It was in 1976 that WHO-TV formed its most popular news team: Jack Cafferty, Phil Thomas, Jerry Reno and Jim Zabel all were hired for the Des Moines variation of the Eyewitness News format. By 1977, Cafferty had become one of the nation's most sought after local TV anchors, even being represented by the William Morris Agency. Cafferty left WHO that year to join NBC's flagship station WNBC-TV in New York City and was with CNN until 2012. Knowing of his departure, WHO-TV ran a transitional ad where he was photographed next to Phil Thomas, who was in the foreground. Following Cafferty's departure, his place was taken by Greg Burden, a former college basketball player from Los Angeles who was hired away from KMOX-TV (now KMOV) in St. Louis. Although his personality clicked with fellow newscasters, Thomas complained that the fact that Burden was bigger than him had made him look like a circus midget. Later in the decade the humor on Eyewitness News, combined with the two anchors' constant ribbing, was a source of annoyance for the Palmers, particularly when audience research showed that viewers compared Phil Thomas to the then-budding comedian Steve Martin and bloopers from the news were on the inaugural show of NBC's Real People. (Said bloopers aired as part of the show locally on WHO-TV and have been uploaded to YouTube.)

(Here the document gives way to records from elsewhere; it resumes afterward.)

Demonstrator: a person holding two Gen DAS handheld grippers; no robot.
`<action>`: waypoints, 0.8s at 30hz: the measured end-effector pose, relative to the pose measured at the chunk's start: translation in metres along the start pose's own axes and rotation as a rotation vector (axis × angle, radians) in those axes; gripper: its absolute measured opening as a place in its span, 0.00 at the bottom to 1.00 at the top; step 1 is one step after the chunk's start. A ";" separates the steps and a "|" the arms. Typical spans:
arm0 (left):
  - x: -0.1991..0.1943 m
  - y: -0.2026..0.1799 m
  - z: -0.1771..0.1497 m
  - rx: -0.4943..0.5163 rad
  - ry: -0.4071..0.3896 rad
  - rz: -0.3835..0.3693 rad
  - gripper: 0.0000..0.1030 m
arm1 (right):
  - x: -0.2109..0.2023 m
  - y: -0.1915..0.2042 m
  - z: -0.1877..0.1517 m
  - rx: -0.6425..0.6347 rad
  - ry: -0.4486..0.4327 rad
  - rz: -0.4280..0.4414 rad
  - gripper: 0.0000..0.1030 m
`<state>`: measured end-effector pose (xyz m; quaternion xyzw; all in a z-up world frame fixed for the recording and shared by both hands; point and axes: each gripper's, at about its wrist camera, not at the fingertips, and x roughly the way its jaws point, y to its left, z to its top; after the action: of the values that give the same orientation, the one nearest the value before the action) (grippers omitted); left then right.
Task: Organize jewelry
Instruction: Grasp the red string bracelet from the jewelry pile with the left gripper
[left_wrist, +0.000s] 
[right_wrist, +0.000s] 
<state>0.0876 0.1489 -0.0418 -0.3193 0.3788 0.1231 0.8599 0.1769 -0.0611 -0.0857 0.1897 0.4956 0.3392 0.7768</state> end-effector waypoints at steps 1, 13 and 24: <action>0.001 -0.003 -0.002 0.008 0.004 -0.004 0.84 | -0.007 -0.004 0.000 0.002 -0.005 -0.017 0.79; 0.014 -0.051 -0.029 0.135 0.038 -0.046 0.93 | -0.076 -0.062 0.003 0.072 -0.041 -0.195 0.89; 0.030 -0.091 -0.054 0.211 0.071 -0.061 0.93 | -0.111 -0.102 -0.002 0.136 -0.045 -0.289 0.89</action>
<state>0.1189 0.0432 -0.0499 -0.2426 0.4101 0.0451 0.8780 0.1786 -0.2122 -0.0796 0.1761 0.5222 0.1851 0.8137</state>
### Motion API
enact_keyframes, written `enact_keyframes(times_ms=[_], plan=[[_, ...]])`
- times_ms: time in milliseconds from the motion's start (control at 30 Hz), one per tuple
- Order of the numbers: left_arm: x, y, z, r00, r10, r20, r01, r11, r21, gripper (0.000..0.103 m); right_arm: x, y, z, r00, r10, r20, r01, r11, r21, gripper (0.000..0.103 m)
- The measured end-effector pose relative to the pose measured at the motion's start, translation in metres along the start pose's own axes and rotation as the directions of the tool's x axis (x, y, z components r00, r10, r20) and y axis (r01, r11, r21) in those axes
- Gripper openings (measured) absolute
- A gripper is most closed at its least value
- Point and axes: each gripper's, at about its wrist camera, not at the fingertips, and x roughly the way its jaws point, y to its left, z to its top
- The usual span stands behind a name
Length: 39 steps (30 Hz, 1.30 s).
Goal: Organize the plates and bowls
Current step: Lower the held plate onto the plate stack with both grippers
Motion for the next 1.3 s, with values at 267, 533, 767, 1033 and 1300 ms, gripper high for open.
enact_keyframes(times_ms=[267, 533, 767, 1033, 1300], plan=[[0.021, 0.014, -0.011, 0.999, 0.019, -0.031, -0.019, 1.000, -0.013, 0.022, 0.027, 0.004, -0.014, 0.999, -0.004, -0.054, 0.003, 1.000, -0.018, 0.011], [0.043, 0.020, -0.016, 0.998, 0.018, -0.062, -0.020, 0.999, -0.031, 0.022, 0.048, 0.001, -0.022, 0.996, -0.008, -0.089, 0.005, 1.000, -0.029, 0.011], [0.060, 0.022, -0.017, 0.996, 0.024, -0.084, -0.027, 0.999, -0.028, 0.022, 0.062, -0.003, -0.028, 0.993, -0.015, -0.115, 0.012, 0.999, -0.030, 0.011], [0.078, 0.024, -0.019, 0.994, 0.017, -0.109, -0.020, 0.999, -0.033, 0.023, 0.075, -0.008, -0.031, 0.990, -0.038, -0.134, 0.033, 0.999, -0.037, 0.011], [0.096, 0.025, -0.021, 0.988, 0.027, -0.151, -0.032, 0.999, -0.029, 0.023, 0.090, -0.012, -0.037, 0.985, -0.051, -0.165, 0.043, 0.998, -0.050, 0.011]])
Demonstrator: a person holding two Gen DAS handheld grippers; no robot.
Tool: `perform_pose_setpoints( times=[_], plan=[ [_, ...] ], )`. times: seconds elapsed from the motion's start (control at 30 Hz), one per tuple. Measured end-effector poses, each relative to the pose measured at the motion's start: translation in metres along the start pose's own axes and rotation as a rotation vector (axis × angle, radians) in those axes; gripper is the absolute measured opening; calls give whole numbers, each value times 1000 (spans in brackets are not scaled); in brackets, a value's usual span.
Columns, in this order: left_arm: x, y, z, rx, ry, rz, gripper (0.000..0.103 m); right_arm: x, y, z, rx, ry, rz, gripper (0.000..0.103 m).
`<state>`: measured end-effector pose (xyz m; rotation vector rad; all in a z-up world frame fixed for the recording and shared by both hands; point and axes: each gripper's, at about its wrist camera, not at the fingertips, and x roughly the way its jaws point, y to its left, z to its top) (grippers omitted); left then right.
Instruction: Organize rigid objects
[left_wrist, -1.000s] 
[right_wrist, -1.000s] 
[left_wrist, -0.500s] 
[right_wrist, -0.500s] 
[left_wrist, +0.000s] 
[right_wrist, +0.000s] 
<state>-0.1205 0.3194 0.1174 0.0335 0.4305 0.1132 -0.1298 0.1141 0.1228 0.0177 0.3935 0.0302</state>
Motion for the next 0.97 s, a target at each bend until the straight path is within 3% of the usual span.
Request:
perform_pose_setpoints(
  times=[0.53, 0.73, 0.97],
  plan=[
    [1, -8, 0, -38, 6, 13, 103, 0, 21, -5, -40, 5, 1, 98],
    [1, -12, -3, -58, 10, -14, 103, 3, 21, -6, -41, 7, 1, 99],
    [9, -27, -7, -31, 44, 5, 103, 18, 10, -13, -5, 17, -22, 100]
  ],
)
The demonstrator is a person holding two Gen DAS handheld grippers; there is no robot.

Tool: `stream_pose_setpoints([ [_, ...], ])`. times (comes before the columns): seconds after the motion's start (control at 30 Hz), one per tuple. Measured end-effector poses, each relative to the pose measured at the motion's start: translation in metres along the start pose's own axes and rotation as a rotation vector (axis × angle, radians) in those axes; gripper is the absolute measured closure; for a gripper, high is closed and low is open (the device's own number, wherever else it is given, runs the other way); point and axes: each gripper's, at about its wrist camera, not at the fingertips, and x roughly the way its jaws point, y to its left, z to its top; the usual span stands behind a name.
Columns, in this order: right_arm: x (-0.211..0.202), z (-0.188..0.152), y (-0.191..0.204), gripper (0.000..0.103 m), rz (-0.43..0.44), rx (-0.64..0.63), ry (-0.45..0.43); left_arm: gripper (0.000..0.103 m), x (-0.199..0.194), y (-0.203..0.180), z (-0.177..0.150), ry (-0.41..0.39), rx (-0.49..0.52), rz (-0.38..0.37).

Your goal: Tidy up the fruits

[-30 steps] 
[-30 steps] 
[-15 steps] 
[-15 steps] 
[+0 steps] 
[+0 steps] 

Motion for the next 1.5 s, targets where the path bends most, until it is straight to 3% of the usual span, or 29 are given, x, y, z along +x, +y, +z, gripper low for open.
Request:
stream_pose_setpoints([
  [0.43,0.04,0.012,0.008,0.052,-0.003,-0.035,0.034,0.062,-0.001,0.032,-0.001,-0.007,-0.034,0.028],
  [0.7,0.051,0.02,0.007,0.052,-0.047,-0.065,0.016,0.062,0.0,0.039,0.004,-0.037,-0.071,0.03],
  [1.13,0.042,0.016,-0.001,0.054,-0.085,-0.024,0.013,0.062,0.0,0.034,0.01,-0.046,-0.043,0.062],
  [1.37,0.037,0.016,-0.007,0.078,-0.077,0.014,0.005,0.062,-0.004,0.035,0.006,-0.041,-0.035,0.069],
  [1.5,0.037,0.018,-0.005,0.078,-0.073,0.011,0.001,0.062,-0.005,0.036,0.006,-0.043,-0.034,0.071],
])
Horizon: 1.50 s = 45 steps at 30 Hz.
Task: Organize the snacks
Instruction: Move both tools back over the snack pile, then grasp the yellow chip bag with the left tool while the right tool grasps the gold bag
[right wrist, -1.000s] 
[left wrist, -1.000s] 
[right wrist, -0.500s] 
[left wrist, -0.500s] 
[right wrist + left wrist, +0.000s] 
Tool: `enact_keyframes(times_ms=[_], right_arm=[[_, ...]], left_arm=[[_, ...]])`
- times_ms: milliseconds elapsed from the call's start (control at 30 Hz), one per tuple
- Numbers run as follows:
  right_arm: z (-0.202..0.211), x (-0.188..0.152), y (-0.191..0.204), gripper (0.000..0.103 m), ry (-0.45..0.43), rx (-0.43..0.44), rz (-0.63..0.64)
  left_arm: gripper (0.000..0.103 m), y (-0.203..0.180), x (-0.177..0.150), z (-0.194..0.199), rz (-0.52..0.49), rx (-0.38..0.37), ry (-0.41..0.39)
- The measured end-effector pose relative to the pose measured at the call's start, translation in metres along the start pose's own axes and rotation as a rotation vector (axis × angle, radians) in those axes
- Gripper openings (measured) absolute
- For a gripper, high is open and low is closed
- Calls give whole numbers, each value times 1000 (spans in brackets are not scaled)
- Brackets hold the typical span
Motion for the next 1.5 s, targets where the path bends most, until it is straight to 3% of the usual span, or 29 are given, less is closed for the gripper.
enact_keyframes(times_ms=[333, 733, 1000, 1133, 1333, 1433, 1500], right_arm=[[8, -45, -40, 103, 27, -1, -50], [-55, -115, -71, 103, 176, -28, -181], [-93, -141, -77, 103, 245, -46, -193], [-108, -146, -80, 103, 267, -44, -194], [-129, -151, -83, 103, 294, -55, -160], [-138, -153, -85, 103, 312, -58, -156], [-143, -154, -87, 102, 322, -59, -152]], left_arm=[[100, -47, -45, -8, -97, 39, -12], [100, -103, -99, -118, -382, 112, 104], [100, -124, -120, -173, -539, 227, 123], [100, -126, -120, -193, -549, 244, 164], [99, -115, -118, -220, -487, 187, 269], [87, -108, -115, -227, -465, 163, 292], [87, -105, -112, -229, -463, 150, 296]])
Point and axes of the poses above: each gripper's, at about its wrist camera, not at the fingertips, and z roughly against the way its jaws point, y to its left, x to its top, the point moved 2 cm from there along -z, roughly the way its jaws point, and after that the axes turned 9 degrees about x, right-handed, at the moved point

By 1979, Phil Thomas had risen to become the news director at the station, as reported in the Guthrie Center Times, where he began his news career.

On September 2, 2008, WHO-TV entered into a news share agreement with Fox affiliate KDSM-TV (owned by the Sinclair Broadcast Group). The big three station then began producing a Des Moines-based prime time newscast known as Channel 13 News at Nine on Fox 17. KDSM previously had its 9 p.m. broadcast produced by Sinclair sister outlet KGAN in Cedar Rapids. Originating from WHO-TV's primary set at its facilities on Grand Avenue in Downtown Des Moines (with separate duratrans indicating the Fox show), the nightly prime time program currently airs for an hour on weeknights and thirty minutes on weekends. KDSM features the majority of WHO-TV's on-air team but maintains a separate news anchor on weeknights. Unlike other outsourced news arrangements at Sinclair-owned television stations, KDSM uses the same music and graphics package scheme as seen on this NBC affiliate. WHO had also produced a prime time newscast for Pax TV (now Ion Television) owned-and-operated station KFPX-TV in 2001, and later reran its 10 p.m. news on that station.

For the better part of its history, WHO-TV was a solid, if usually distant, runner-up to CBS affiliate KCCI in the ratings. It managed to close the gap somewhat at the turn of the century. In February 2010, WHO-TV overtook KCCI in the mornings and at 6 p.m. The latter was significant, as it was the first time that channel 8 had lost the lead at 6 in decades.

In the May 2011 ratings period, WHO-TV surged ahead as central Iowa's news leader, claiming a ratings victory in the majority of weekday newscasts (morning, 5 p.m. and 6 p.m.) KCCI retained a narrow lead at 10 p.m. WHO-TV held the lead in most timeslots until February 2013, when KCCI beat WHO-TV by a decisive margin in every timeslot.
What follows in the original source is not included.